▶ **Work item**
For each line of the data below, copy it if it holds the word "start".

▶ **Collected data**
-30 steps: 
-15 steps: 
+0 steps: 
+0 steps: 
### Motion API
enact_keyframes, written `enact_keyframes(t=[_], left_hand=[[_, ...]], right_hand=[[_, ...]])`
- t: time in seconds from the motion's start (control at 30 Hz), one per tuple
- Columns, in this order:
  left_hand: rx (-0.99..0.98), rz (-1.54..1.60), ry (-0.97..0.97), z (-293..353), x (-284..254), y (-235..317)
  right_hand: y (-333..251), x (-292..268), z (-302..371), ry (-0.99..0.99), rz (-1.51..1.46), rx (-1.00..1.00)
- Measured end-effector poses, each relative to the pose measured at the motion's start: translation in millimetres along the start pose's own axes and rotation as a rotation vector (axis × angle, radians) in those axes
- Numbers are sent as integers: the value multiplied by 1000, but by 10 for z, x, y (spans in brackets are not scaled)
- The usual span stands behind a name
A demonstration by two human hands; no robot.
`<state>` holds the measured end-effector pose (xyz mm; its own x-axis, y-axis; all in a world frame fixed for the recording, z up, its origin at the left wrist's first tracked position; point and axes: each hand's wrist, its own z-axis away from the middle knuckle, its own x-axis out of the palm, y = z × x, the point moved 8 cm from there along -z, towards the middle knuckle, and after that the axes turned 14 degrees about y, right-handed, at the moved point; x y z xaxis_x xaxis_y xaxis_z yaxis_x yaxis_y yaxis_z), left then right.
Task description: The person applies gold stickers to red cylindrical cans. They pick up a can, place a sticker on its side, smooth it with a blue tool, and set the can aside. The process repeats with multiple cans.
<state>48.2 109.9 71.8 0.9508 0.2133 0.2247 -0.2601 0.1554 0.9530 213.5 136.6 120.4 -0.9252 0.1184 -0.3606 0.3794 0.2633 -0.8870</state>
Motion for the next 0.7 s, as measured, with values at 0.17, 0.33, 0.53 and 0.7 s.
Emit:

▶ **Answer area**
- t: time in seconds from the motion's start (control at 30 Hz), one per tuple
- Measured end-effector poses, each relative to the pose measured at the motion's start: translation in millimetres along the start pose's own axes and rotation as a rotation vector (axis × angle, radians) in those axes

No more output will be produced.